Dans le cas présent, la première entreprise avait rompu le CDI du salarié concerné le 6 août 2005 à l'issue de sa période d'essai, et l’autre entreprise (qui possède la même direction et la même activité) l'avait immédiatement repris en CNE pour finalement le licencier le 30 août.
Dans son jugement, le Conseil des Prud'hommes estime notamment que le CNE est destiné à "favoriser de nouvelles embauches" et "ne peut être utilisé dans le seul but de précariser la situation d'un salarié et d'éluder le droit du licenciement".

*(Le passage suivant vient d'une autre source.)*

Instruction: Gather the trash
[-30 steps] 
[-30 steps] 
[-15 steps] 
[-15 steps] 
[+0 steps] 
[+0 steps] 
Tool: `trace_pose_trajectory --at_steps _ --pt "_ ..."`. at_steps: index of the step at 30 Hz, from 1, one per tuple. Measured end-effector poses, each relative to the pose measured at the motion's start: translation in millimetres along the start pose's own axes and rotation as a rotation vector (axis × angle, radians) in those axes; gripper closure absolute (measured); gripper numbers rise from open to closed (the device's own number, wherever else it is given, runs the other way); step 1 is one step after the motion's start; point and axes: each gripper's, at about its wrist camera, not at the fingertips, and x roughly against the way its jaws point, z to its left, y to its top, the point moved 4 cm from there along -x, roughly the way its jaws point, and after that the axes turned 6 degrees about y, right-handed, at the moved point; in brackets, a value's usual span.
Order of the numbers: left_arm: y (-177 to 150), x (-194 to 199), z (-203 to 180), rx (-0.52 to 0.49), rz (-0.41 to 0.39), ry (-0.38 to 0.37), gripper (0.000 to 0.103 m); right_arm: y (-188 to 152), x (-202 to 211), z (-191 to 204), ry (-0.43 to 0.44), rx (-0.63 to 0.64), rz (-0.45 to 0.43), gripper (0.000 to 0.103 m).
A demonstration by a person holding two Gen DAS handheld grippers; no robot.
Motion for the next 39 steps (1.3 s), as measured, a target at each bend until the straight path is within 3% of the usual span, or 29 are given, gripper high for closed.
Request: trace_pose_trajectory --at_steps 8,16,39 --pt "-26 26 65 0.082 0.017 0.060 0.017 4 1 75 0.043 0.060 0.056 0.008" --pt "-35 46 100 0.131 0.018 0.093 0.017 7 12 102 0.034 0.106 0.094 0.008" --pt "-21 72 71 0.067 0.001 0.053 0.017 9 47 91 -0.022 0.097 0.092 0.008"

Or, le Conseil juge que la deuxième entreprise "intimement liée à la première", "connaissait exactement les qualités professionnelles du salarié", et qu'en conséquence l'embaucher en CNE pour le remercier moins d'un mois plus tard "induit une précarisation de la situation du salarié qui n'est en aucun cas justifiée par l'intérêt de l'employeur".
Il y a donc pour les conseillers prud'homaux une "rupture de période d'essai abusive" et "une rupture de période de consolidation abusive". Ainsi, la première entreprise a été condamnée pour rupture abusive de la période d'essai du CDI. Les deux entreprises ont été condamnées à verser chacune 8.220 euros au salarié.
"Le juge a mis en évidence le détournement d'utilisation du CNE et le caractère abusif de la rupture" se félicite la CGT. Mais pour la confédération, "c'est le principe même du CNE qui est porteur de telles dérives: en supprimant les garanties entourant le licenciement, il favorise tous les comportements patronaux arbitraires".
Au cabinet de Jean-Louis Borloo, le ministre de l'emploi, on veut voir dans cette affaire la confirmation que "ce nouveau contrat est bien soumis au droit et qu'il est sain qu'il puisse y avoir contestation devant les prud'hommes pour rupture abusive". On tente surtout de dédramatiser : "Il y a eu détournement du CNE par l'employeur, mais ces patrons-voyous ne sont pas majoritaires. Si 1 % des centaines de milliers de CNE signés sont abusifs, cela sera infime mais fera quand même plusieurs milliers d'affaires".
Reste que ce jugement n'est certainement que le premier d'une série qui risque d'être longue.